▶ **Your objective**: Set down each line of the listing below exactly as it is written.

▶ **Provided data**:
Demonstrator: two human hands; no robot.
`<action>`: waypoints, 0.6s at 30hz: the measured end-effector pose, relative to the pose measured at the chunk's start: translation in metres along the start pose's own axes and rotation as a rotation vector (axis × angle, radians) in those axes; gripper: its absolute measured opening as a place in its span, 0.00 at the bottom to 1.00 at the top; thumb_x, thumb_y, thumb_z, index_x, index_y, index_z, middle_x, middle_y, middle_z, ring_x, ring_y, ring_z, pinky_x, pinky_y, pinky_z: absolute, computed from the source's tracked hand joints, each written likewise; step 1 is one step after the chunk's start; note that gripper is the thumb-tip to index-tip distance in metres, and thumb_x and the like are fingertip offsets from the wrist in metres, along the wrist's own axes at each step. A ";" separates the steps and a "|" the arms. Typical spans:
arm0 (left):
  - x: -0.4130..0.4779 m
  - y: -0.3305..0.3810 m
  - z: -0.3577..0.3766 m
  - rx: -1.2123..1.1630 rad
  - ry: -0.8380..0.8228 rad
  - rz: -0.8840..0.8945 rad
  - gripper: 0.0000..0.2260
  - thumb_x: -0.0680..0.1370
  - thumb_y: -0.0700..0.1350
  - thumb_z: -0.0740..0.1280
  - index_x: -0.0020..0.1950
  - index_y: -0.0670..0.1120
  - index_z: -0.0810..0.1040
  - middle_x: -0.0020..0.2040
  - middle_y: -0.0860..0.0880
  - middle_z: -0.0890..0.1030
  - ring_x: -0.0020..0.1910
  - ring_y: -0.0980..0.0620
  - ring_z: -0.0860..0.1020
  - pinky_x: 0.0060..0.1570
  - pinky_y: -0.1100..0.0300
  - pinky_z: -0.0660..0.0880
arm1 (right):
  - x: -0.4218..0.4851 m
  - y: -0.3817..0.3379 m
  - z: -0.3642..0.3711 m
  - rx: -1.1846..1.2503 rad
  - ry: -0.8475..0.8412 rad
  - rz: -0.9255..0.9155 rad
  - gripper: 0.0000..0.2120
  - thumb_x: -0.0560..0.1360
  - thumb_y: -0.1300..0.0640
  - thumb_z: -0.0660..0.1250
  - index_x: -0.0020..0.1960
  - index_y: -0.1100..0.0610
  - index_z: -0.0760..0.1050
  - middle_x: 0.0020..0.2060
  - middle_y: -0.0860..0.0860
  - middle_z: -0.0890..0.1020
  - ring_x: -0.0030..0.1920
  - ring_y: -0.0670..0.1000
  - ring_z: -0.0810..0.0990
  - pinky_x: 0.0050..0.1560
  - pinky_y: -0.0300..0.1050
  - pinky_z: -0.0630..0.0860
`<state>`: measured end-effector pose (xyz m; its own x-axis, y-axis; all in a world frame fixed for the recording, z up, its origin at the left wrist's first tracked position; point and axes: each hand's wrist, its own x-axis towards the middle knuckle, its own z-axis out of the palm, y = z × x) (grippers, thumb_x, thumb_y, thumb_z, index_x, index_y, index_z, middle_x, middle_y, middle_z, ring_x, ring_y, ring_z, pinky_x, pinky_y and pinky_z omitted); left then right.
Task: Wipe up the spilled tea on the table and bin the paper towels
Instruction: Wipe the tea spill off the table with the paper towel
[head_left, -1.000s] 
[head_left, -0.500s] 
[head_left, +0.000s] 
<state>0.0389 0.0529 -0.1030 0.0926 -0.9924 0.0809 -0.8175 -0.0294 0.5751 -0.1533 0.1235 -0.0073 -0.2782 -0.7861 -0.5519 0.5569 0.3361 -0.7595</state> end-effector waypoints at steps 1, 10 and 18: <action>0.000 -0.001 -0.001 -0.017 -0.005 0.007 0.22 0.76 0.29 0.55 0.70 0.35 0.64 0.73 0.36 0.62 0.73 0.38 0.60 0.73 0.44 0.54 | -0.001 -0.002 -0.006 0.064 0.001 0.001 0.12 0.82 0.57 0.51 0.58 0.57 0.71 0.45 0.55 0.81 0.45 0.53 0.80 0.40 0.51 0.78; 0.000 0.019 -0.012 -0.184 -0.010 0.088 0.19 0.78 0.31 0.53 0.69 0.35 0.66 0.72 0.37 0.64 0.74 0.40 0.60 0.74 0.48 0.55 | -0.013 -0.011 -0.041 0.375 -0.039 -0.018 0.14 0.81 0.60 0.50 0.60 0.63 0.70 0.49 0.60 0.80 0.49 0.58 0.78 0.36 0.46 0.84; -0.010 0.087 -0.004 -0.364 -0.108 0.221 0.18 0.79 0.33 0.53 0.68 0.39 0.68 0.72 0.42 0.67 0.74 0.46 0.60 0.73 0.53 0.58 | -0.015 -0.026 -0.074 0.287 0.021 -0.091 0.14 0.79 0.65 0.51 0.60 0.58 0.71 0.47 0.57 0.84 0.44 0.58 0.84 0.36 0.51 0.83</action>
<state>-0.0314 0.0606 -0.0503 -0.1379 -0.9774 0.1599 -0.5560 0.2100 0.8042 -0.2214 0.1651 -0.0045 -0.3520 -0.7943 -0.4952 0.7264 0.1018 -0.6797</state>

▶ **Solution for this problem**:
Demonstrator: two human hands; no robot.
`<action>`: waypoints, 0.6s at 30hz: the measured end-effector pose, relative to the pose measured at the chunk's start: translation in metres along the start pose's own axes and rotation as a rotation vector (axis × angle, radians) in those axes; gripper: its absolute measured opening as a place in its span, 0.00 at the bottom to 1.00 at the top; thumb_x, thumb_y, thumb_z, index_x, index_y, index_z, middle_x, middle_y, middle_z, ring_x, ring_y, ring_z, pinky_x, pinky_y, pinky_z: absolute, computed from the source's tracked hand joints, each written likewise; step 1 is one step after the chunk's start; note that gripper is the thumb-tip to index-tip distance in metres, and thumb_x and the like are fingertip offsets from the wrist in metres, along the wrist's own axes at each step. A ";" separates the steps and a "|" the arms. Typical spans:
arm0 (left):
  - x: -0.4130..0.4779 m
  - y: -0.3305..0.3810 m
  - z: -0.3577..0.3766 m
  - rx: -1.2123..1.1630 rad
  - ry: -0.8380..0.8228 rad
  - rz: -0.8840..0.8945 rad
  - gripper: 0.0000..0.2260
  - thumb_x: -0.0680..0.1370
  - thumb_y: -0.0700..0.1350
  - thumb_z: -0.0740..0.1280
  - index_x: -0.0020..0.1950
  - index_y: -0.0670..0.1120
  - index_z: -0.0810..0.1040
  - middle_x: -0.0020..0.2040
  - middle_y: -0.0860..0.0880
  - middle_z: -0.0890..0.1030
  - ring_x: -0.0020..0.1910
  - ring_y: -0.0980..0.0620
  - ring_z: -0.0860..0.1020
  - pinky_x: 0.0060..0.1570
  - pinky_y: -0.1100..0.0300
  - pinky_z: -0.0660..0.0880
arm1 (right):
  - x: -0.4218..0.4851 m
  - y: -0.3817..0.3379 m
  - z: -0.3642..0.3711 m
  - rx: -1.1846..1.2503 rad
  - ry: -0.8475..0.8412 rad
  - rz: -0.9255..0.9155 rad
  - gripper: 0.0000..0.2120
  - thumb_x: -0.0560..0.1360
  - thumb_y: -0.1300..0.0640
  - thumb_z: -0.0660..0.1250
  - index_x: -0.0020..0.1960
  - index_y: -0.1100..0.0610
  - index_z: -0.0760..0.1050
  - middle_x: 0.0020..0.2060
  - middle_y: -0.0860..0.0860
  - middle_z: -0.0890..0.1020
  - ring_x: -0.0030..0.1920
  - ring_y: -0.0670..0.1000
  - ring_z: -0.0810..0.0990
  - pinky_x: 0.0050..0.1560
  - pinky_y: -0.0300..0.1050
  - pinky_z: -0.0630..0.0860
`<state>`: measured end-effector pose (xyz m; its own x-axis, y-axis; all in a world frame fixed for the recording, z up, its origin at the left wrist's first tracked position; point and axes: each hand's wrist, its own x-axis towards the middle knuckle, its own z-axis out of the palm, y = z × x) (grippers, thumb_x, thumb_y, thumb_z, index_x, index_y, index_z, middle_x, middle_y, middle_z, ring_x, ring_y, ring_z, pinky_x, pinky_y and pinky_z omitted); left then right.
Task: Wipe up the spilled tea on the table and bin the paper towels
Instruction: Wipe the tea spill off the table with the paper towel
[head_left, -1.000s] 
[head_left, -0.500s] 
[head_left, +0.000s] 
<state>0.0389 0.0529 -0.1030 0.0926 -0.9924 0.0809 -0.8175 -0.0294 0.5751 -0.1533 0.1235 -0.0073 -0.2782 -0.7861 -0.5519 0.5569 0.3361 -0.7595</state> end-effector waypoints at steps 1, 10 and 18: <action>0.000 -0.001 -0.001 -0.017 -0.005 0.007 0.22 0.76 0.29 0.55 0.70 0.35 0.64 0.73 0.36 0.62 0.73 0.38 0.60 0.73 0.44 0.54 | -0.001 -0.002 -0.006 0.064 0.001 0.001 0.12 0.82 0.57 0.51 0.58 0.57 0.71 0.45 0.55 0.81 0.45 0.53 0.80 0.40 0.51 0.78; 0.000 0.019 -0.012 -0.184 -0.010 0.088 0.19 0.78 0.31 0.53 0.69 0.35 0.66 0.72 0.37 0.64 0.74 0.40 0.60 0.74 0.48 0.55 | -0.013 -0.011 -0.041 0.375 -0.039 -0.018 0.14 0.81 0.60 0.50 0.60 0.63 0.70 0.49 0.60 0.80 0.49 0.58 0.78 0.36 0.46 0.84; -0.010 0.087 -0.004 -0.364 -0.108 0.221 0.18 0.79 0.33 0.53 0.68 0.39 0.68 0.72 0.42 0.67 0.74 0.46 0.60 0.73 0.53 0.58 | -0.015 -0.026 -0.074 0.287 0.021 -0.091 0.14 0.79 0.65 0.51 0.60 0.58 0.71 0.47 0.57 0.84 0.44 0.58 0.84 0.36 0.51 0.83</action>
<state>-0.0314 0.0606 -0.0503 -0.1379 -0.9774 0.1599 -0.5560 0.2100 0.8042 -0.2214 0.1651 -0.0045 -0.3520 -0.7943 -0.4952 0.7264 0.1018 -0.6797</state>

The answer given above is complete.